Check out our new report: Keeping Middle School Students on Track for Success

The middle grades, generally ages 11-14, are a period of major transition for children. They experience the physical changes that coincide with puberty. They are also developing both socially and emotionally as they explore their identities and peers become more important fixtures in their lives. For many students, entering the sixth grade means starting a new school with new classmates, new teachers and new learning structures. The middle school years lay the foundation for achievement in high school making it a crucial time to identify students who are struggling and get them the help that they need to succeed academically.

Today, CCC released a new brief, Keeping Middle School Students on Track for Success: Risk Identification and Intervention in the Middle Grades, which includes findings and recommendations from our project aimed at documenting national best practices and gaining an understanding of what some NYC schools are doing to identify and respond to struggling middle school students.

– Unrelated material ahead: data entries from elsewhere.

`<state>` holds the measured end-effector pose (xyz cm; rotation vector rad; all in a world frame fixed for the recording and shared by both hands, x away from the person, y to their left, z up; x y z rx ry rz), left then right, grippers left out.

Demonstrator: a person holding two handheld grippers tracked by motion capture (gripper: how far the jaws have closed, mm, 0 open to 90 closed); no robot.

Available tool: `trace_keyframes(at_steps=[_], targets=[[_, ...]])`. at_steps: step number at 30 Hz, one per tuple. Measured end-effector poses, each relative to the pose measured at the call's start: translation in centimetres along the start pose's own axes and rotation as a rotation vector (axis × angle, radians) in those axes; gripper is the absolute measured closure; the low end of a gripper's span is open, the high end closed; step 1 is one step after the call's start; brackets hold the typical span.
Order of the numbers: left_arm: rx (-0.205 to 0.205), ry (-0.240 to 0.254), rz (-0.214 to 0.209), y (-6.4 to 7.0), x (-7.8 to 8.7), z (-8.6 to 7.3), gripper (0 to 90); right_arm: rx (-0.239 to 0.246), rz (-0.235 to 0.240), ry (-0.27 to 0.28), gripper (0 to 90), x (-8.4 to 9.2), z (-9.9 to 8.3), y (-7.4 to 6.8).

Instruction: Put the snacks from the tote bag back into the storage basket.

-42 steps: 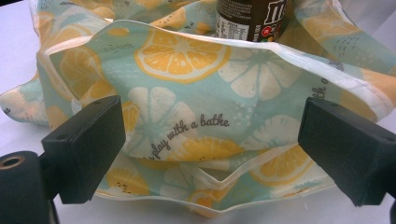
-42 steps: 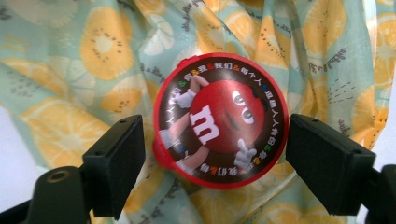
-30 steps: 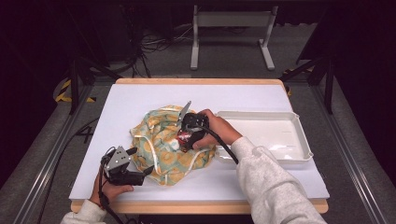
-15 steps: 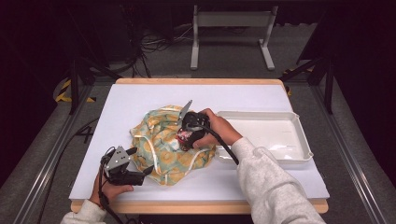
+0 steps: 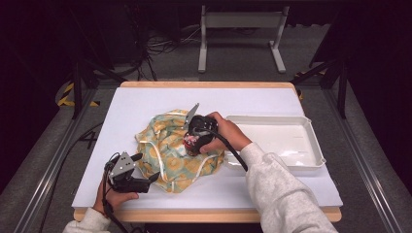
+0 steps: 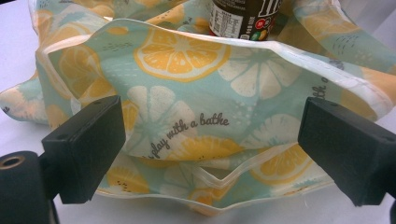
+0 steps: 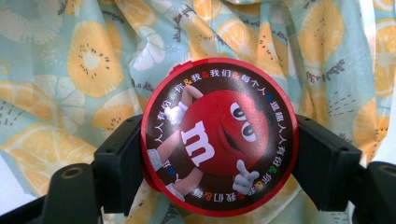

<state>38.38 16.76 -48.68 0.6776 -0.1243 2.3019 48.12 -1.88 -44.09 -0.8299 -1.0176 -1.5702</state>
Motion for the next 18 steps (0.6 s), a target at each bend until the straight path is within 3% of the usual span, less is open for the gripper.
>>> trace_keyframes(at_steps=[18], targets=[[0.006, 0.005, 0.005, -0.07, 0.06, 0.09, 8.2, 0.016, -0.003, -0.001, 25.9, 0.59, 0.41, -0.16]])
Point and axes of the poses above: each handheld gripper's, and its own axes: x roughly backward along the jaws, z roughly out of its top, y roughly to its right, the point moved 8 cm from there along -x, roughly forward along the jaws, and after that the axes turned 8 degrees about x, right-handed, at the moved point
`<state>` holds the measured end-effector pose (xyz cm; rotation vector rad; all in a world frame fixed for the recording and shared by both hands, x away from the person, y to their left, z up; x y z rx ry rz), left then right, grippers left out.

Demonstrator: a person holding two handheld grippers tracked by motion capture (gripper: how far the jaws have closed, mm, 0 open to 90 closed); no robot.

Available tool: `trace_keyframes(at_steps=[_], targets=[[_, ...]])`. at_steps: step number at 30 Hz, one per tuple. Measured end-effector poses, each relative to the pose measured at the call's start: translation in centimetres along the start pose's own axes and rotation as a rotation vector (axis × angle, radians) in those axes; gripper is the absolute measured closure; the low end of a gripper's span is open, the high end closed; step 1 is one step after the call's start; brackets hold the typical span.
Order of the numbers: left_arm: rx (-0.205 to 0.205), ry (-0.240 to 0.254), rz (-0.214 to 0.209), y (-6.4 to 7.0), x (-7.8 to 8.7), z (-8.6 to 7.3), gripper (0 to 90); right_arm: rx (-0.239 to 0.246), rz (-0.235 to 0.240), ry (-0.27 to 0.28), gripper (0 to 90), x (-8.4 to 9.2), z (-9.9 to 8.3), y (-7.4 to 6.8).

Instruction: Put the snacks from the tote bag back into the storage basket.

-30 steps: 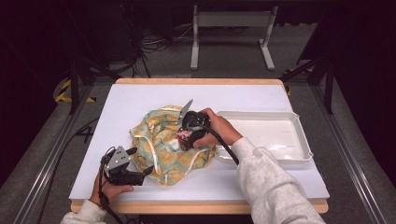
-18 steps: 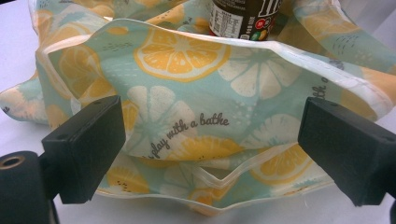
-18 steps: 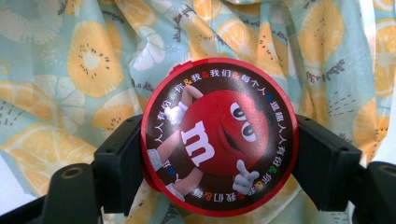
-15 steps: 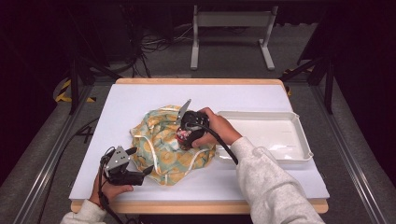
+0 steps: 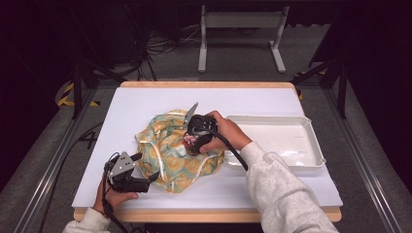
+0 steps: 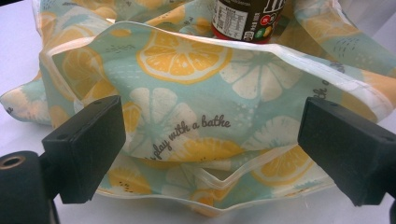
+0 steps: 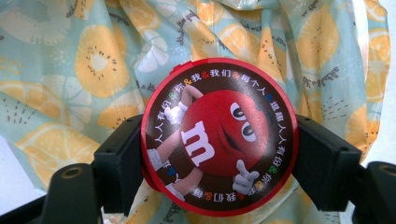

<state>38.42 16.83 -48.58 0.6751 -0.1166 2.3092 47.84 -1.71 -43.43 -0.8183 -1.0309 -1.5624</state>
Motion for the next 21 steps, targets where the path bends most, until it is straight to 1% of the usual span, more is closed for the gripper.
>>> trace_keyframes(at_steps=[4, 15, 17, 20, 21], targets=[[-0.004, 0.002, -0.002, 0.0, 0.0, 0.0, 8.2, 0.004, -0.005, -0.004, 26.0, 0.1, 0.0, 0.1], [0.002, 0.005, 0.001, -0.1, 0.1, 0.0, 8.2, 0.014, -0.010, -0.010, 26.0, 0.6, 0.2, 0.0], [0.003, 0.007, 0.000, -0.1, 0.1, 0.1, 8.2, 0.010, -0.018, -0.004, 26.0, 0.8, 0.3, 0.1], [0.003, 0.004, 0.002, -0.1, 0.0, 0.0, 8.2, 0.006, -0.016, 0.005, 26.0, 1.2, 0.4, 0.1], [0.005, 0.002, -0.001, 0.0, 0.0, 0.0, 8.2, 0.010, -0.017, 0.005, 25.9, 1.3, 0.4, 0.1]])
Point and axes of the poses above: each handheld gripper's, and its own axes: x roughly backward along the jaws, z roughly out of its top, y roughly to its right, the point moved 8 cm from there along -x, roughly forward along the jaws, and after that the axes turned 8 degrees about x, right-handed, at the moved point
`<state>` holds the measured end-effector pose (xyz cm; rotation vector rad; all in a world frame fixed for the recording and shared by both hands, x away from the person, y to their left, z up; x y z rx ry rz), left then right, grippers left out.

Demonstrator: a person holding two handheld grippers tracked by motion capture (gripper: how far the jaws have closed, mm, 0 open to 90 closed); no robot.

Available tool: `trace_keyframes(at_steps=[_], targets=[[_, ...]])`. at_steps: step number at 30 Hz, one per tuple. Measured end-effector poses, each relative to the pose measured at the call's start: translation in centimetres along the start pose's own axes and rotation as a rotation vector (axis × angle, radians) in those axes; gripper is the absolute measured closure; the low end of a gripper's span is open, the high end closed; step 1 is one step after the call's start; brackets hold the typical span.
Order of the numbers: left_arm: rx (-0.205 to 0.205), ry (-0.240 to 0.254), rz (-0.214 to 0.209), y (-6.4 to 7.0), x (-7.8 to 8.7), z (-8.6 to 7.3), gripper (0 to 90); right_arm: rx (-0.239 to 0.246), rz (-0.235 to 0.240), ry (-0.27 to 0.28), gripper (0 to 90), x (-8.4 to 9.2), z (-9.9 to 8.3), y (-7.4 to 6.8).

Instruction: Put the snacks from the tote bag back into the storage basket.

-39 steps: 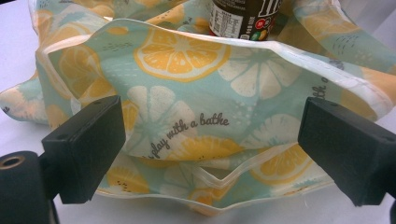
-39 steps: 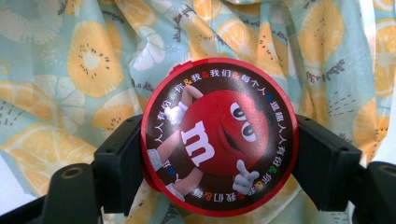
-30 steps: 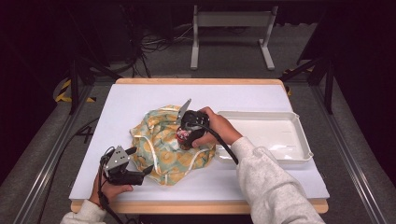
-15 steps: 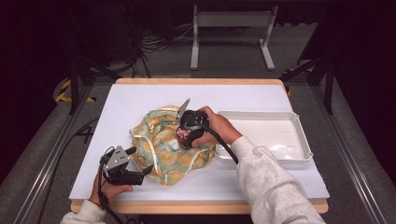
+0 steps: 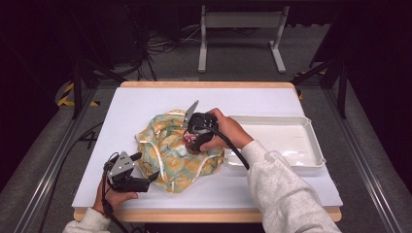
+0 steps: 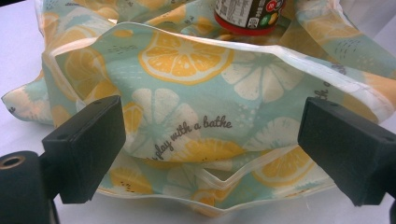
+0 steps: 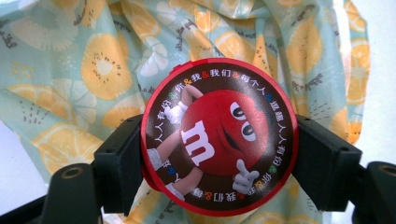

This brief is the result of a year-long research project, which included a literature review and interviews with NYC experts from schools, school support networks, after-school programs and organizations that provide technical assistance to middle schools.

Our research provided insights on many promising strategies for identifying struggling students and intervening to support them. For example, our findings show that a few key indicators, including attendance, behavior and course performance, can help to determine which students are at risk for falling off track. Also, a school’s environment and the capacity of the school to respond to students’ needs are important in setting students up for success.

The brief makes recommendations regarding the importance of professional development and support for teachers, ongoing support for parent engagement and linkages within communities, and the need for more restorative justice approaches to discipline that keep students engaged in school.

CCC hosted a policy briefing in December 2012 which highlighted experts in NYC’s education system who have had success in using these strategies.